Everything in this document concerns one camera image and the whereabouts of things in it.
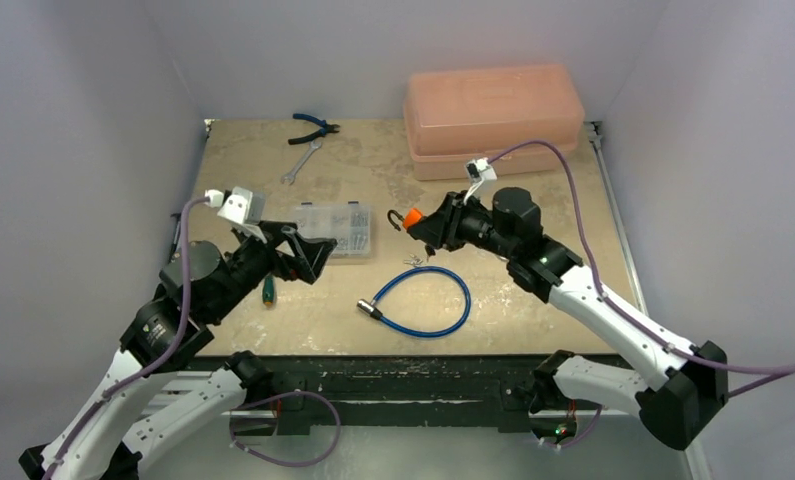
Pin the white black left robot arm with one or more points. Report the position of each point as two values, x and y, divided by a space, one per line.
110 438

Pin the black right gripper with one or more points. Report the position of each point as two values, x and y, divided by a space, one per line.
448 221

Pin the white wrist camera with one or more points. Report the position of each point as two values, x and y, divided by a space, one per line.
481 175
241 207

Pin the blue cable lock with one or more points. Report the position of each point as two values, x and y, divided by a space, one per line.
423 302

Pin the orange black padlock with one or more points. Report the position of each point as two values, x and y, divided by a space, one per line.
400 221

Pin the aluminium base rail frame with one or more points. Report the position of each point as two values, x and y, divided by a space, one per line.
419 391

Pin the clear plastic screw organizer box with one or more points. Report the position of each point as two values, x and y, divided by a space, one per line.
350 224

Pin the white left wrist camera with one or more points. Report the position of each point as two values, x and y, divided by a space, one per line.
241 207

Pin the pink plastic toolbox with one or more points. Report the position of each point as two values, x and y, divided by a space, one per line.
452 117

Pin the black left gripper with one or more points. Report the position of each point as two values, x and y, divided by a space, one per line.
309 253

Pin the small silver open-end wrench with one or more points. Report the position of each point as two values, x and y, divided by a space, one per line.
290 177

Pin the black hammer beside table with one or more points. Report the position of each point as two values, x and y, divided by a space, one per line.
175 240

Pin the green handled screwdriver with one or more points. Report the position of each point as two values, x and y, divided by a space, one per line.
268 292

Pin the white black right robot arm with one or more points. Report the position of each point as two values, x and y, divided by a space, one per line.
669 383

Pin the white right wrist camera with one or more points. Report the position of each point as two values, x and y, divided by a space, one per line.
481 175

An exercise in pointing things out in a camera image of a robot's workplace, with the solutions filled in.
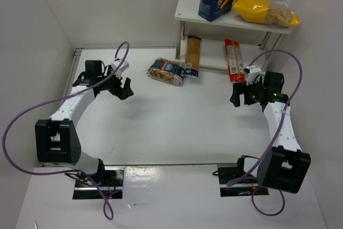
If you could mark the white two-tier shelf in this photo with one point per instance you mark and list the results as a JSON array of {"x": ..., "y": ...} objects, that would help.
[{"x": 253, "y": 38}]

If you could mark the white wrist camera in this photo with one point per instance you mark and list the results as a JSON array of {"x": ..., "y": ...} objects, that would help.
[
  {"x": 119, "y": 67},
  {"x": 253, "y": 71}
]

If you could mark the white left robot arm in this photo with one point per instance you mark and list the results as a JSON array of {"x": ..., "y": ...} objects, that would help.
[{"x": 57, "y": 141}]

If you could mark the yellow pasta bag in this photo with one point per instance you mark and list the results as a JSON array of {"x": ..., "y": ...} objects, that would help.
[{"x": 266, "y": 12}]

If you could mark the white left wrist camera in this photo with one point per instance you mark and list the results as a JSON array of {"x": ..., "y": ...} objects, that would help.
[{"x": 119, "y": 67}]

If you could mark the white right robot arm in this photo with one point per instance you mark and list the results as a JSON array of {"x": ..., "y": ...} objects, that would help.
[{"x": 283, "y": 165}]

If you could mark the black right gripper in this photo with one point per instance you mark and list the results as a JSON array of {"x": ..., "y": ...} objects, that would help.
[{"x": 244, "y": 94}]

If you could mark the tricolor fusilli pasta bag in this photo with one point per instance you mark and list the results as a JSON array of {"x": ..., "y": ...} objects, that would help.
[{"x": 167, "y": 71}]

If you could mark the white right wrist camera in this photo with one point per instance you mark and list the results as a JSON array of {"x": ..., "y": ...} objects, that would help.
[{"x": 253, "y": 71}]

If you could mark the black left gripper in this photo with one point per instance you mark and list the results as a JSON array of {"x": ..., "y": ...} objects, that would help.
[{"x": 118, "y": 87}]

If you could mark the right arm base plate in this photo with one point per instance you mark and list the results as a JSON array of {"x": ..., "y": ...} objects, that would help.
[{"x": 230, "y": 171}]

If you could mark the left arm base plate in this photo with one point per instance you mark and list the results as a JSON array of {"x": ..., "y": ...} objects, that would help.
[{"x": 111, "y": 185}]

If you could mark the red spaghetti pack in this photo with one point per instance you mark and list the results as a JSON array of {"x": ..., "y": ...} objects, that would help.
[{"x": 235, "y": 63}]

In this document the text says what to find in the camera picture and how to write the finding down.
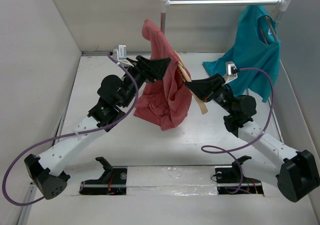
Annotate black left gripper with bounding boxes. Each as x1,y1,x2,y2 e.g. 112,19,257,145
120,56,170,108

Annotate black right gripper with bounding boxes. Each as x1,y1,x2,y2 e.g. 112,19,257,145
185,72,235,115

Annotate light wooden hanger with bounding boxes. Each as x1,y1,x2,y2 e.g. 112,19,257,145
173,50,209,116

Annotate red t shirt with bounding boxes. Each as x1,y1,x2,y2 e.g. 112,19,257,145
133,19,192,131

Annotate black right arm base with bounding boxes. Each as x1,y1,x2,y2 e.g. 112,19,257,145
211,161,264,195

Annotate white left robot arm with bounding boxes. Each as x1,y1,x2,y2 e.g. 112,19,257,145
24,55,171,200

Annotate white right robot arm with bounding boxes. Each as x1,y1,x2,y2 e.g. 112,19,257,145
185,74,320,203

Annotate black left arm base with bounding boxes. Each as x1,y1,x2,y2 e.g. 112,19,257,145
79,157,128,196

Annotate teal t shirt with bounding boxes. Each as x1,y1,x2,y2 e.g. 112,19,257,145
202,5,281,103

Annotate wooden hanger under teal shirt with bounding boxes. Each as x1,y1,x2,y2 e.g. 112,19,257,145
257,15,279,45

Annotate white metal clothes rack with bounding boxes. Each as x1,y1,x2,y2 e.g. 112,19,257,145
153,0,294,96

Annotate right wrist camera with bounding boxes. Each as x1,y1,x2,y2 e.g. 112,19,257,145
223,61,238,85

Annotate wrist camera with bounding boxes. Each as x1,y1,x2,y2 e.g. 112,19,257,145
111,44,132,66
223,61,238,85

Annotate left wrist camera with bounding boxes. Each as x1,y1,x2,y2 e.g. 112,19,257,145
111,44,132,66
__________
What you will do: Leave every picture out, and transcribe the data above exactly as it reads.

Completed exercise:
Everything in this document concerns one camera image and the whereabouts of things in it.
Pin the white black left robot arm with one or more points. Report the position of each point as two values, x and y, divided by a space, one per line.
110 438

Pin the black right gripper with one or more points. Report the position of each point as two values, x and y, divided by a space, one per line.
448 221

Pin the white wrist camera with one or more points. Report the position of each point as two values, x and y, divided by a space, one per line.
481 175
241 207

Pin the blue cable lock with one or more points. Report the position of each point as two values, x and y, divided by a space, one per line.
423 302

Pin the orange black padlock with one or more points. Report the position of each point as two values, x and y, divided by a space, one per line.
400 221

Pin the aluminium base rail frame with one or more points. Report the position of each point as two values, x and y, divided by a space, one per line.
419 391

Pin the clear plastic screw organizer box with one or more points. Report the position of each point as two values, x and y, divided by a space, one per line.
350 224

Pin the white left wrist camera with one or more points. Report the position of each point as two values, x and y, divided by a space, one per line.
241 207

Pin the pink plastic toolbox with one or more points. Report the position of each point as two values, x and y, divided by a space, one per line.
452 117

Pin the black left gripper with one or more points. Report the position of each point as two values, x and y, divided by a space, one per line.
309 253

Pin the small silver open-end wrench with one or more points. Report the position of each point as two values, x and y, divided by a space, one per line.
290 177

Pin the black hammer beside table with one or more points. Report the position of each point as two values, x and y, divided by a space, one per line.
175 240

Pin the green handled screwdriver with one or more points. Report the position of each point as two values, x and y, divided by a space, one per line.
268 292

Pin the white black right robot arm with one or more points. Report the position of each point as two values, x and y, divided by a space, one per line.
669 383

Pin the white right wrist camera with one or more points. Report the position of each point as two values, x and y, divided by a space, one per line.
481 175

An exercise in pointing things out in a camera image of a robot's workplace, with the solutions filled in.
If you could mark the white two-tier shelf in this photo with one point per instance you mark and list the results as a JSON array of {"x": ..., "y": ...} objects, that would help.
[{"x": 253, "y": 38}]

If you could mark the white wrist camera in this photo with one point per instance you mark and list the results as a JSON array of {"x": ..., "y": ...} objects, that would help.
[
  {"x": 119, "y": 67},
  {"x": 253, "y": 71}
]

If you could mark the white left robot arm in this photo with one point per instance you mark and list the results as a JSON array of {"x": ..., "y": ...} objects, that would help.
[{"x": 57, "y": 141}]

If you could mark the yellow pasta bag in this photo with one point per instance you mark and list the results as a JSON array of {"x": ..., "y": ...} objects, that would help.
[{"x": 266, "y": 12}]

If you could mark the white left wrist camera in this photo with one point per instance you mark and list the results as a JSON array of {"x": ..., "y": ...} objects, that would help.
[{"x": 119, "y": 67}]

If you could mark the white right robot arm in this photo with one point per instance you mark and list the results as a JSON array of {"x": ..., "y": ...} objects, that would help.
[{"x": 283, "y": 165}]

If you could mark the black right gripper in this photo with one point per instance you mark and list the results as a JSON array of {"x": ..., "y": ...} objects, that would help.
[{"x": 244, "y": 94}]

If you could mark the tricolor fusilli pasta bag in this photo with one point per instance you mark and list the results as a JSON array of {"x": ..., "y": ...} objects, that would help.
[{"x": 167, "y": 71}]

If you could mark the white right wrist camera in this photo with one point per instance you mark and list the results as a JSON array of {"x": ..., "y": ...} objects, that would help.
[{"x": 253, "y": 71}]

If you could mark the black left gripper in this photo with one point per instance you mark and list the results as a JSON array of {"x": ..., "y": ...} objects, that would help.
[{"x": 118, "y": 87}]

If you could mark the right arm base plate in this photo with one point per instance you mark and list the results as a JSON array of {"x": ..., "y": ...} objects, that would help.
[{"x": 230, "y": 171}]

If you could mark the left arm base plate in this photo with one point per instance you mark and list the results as a JSON array of {"x": ..., "y": ...} objects, that would help.
[{"x": 111, "y": 185}]

If you could mark the red spaghetti pack in this photo with one point per instance you mark and list the results as a JSON array of {"x": ..., "y": ...} objects, that would help.
[{"x": 235, "y": 63}]

In this document the text says what to find in the camera picture and how to write the finding down.
Annotate black left gripper with bounding boxes. Each as x1,y1,x2,y2 e.g. 112,19,257,145
120,56,170,108

Annotate black right gripper with bounding boxes. Each as x1,y1,x2,y2 e.g. 112,19,257,145
185,72,235,115

Annotate light wooden hanger with bounding boxes. Each as x1,y1,x2,y2 e.g. 112,19,257,145
173,50,209,116

Annotate red t shirt with bounding boxes. Each as x1,y1,x2,y2 e.g. 112,19,257,145
133,19,192,131

Annotate black right arm base with bounding boxes. Each as x1,y1,x2,y2 e.g. 112,19,257,145
211,161,264,195

Annotate white left robot arm with bounding boxes. Each as x1,y1,x2,y2 e.g. 112,19,257,145
24,55,171,200

Annotate white right robot arm with bounding boxes. Each as x1,y1,x2,y2 e.g. 112,19,257,145
185,74,320,203

Annotate black left arm base with bounding boxes. Each as x1,y1,x2,y2 e.g. 112,19,257,145
79,157,128,196

Annotate teal t shirt with bounding boxes. Each as x1,y1,x2,y2 e.g. 112,19,257,145
202,5,281,103

Annotate wooden hanger under teal shirt with bounding boxes. Each as x1,y1,x2,y2 e.g. 112,19,257,145
257,15,279,45

Annotate white metal clothes rack with bounding boxes. Each as x1,y1,x2,y2 e.g. 112,19,257,145
153,0,294,96

Annotate right wrist camera with bounding boxes. Each as x1,y1,x2,y2 e.g. 112,19,257,145
223,61,238,85

Annotate wrist camera with bounding boxes. Each as x1,y1,x2,y2 e.g. 112,19,257,145
111,44,132,66
223,61,238,85

Annotate left wrist camera with bounding boxes. Each as x1,y1,x2,y2 e.g. 112,19,257,145
111,44,132,66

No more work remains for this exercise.